This week has brought up many issues that teachers may face when using online resources in the classroom. But one of the main questions that I found quite poignant, was the question ‘why (not) use ICT and pedagogy?’. When posed with this question, I decided to sit down and think about why I would use ICT in the classroom in some instances, and not use it in others. I definitely believe that there is a time and a place where you should use ICT, and where it can really benefit students in the classroom. But there are also times where it isn’t deemed appropriate, and there is no real use for it. I completed the concept map for the Week 2 Learning Path, and came up with the following image, created on Gliffy.com, a site that helps with making flowcharts and diagrams.
I found it really interesting that I could come up with many reasons to use ICT, but that there were also downfalls to using it as well. One thing that really stuck with me was that students lose their autonomy when it comes to creativity and imagination. If they are constantly influenced by ICT and digital technologies, how can they be creative in their own right?

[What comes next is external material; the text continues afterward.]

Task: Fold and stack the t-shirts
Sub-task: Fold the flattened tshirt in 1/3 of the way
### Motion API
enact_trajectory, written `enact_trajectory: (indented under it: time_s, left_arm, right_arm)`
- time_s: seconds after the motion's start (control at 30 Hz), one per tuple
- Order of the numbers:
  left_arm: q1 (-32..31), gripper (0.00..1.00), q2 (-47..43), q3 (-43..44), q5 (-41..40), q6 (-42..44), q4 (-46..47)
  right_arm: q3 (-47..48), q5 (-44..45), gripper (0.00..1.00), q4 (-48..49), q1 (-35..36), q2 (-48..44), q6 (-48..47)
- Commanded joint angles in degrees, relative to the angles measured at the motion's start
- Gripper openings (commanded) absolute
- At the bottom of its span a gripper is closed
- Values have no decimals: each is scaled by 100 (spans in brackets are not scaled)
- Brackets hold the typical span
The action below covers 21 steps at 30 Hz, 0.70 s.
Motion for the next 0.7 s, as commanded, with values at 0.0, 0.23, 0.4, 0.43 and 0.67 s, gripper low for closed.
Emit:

An article on the LiveScience page, titled ‘Are Today’s Youth Less Creative and Imaginative’ (Rettner, 2011) addresses this, stating that since 1990, ‘children have become less able to produce unique and unusual ideas’. It’s also been mentioned that children are lacking in humour, imagination and elaboration on ideas.
Nurturing the imaginations and creativity of children is such an important aspect in our roles as educators, as our students need those skills in order to be creative in their learning. It is my personal belief that constructivism can not be successful in the classroom if students do not use their imaginations and creativity in order to come to new ideas.